- _TASK INSTRUCTIONS_
Go through the data below and repeat it exactly, skipping each picture.

- _DATASET SECTION_
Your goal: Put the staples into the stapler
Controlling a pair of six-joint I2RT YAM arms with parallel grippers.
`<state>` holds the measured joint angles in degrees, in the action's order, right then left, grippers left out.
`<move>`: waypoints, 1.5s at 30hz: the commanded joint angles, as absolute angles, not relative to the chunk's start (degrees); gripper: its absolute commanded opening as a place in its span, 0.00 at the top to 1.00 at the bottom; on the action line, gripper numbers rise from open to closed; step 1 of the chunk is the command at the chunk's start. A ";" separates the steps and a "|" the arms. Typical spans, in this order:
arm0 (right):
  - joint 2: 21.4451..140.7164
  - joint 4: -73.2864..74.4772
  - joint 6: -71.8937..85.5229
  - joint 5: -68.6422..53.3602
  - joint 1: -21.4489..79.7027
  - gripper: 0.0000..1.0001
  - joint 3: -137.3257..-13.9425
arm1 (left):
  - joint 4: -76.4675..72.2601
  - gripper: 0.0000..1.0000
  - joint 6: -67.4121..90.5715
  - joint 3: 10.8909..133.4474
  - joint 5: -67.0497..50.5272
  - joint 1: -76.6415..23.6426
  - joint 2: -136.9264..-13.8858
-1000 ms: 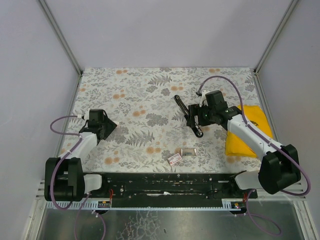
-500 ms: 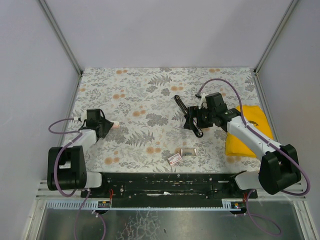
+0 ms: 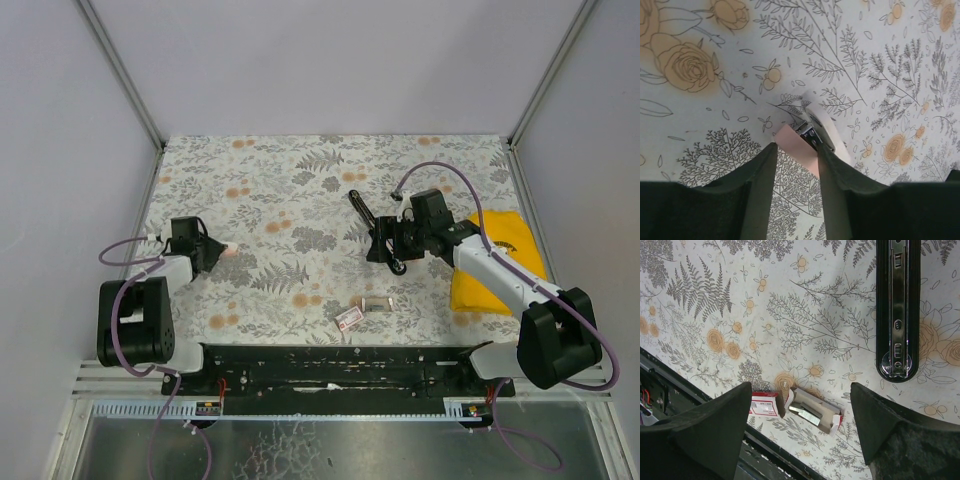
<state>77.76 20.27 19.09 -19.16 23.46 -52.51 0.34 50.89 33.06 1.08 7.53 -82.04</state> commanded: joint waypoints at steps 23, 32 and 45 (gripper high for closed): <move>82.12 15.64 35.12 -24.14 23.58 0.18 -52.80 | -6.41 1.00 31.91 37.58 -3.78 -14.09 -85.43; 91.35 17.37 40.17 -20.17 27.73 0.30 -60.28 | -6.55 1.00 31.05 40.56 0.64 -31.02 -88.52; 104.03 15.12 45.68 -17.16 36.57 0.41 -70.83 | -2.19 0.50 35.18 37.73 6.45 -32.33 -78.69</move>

- _TASK RESULT_
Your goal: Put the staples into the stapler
Controlling a pair of six-joint I2RT YAM arms with parallel grippers.
`<state>` holds the measured joint angles in degrees, in the action's order, right then left, grippers left out.
`<move>`: waypoints, 1.5s at 30hz: the commanded joint angles, as absolute angles, not relative to the chunk's start (degrees); gripper: its absolute commanded opening as a place in its span, 0.00 at the top to 1.00 at the bottom; on the action line, gripper numbers rise from open to closed; step 1 of the chunk is the command at the chunk's start. A ";" separates the steps and a "|" the arms. Typical spans, in this order:
arm0 (right):
  - joint 2: 21.4451..140.7164
  - joint 4: -73.2864..74.4772
  - joint 6: -71.8937..85.5229
  - joint 5: -68.6422..53.3602
  - joint 1: -21.4489..79.7027
  - gripper: 0.0000..1.0001
  - joint 3: -137.3257..-13.9425
arm1 (left):
  - joint 4: -76.4675..72.2601
  - gripper: 0.0000..1.0000
  - joint 6: -67.4121..90.5715
  - joint 3: 10.8909..133.4474
  - joint 5: -67.0497..50.5272
  - joint 1: -76.6415..23.6426
  - joint 2: -136.9264..-13.8858
-1000 ms: 
-500 ms: 
+0 ms: 
<state>77.76 20.27 19.09 -19.16 23.46 -52.51 0.34 50.89 33.06 1.08 7.53 -82.04</state> commanded: joint waypoints at steps 23, 32 and 45 (gripper high for closed): <move>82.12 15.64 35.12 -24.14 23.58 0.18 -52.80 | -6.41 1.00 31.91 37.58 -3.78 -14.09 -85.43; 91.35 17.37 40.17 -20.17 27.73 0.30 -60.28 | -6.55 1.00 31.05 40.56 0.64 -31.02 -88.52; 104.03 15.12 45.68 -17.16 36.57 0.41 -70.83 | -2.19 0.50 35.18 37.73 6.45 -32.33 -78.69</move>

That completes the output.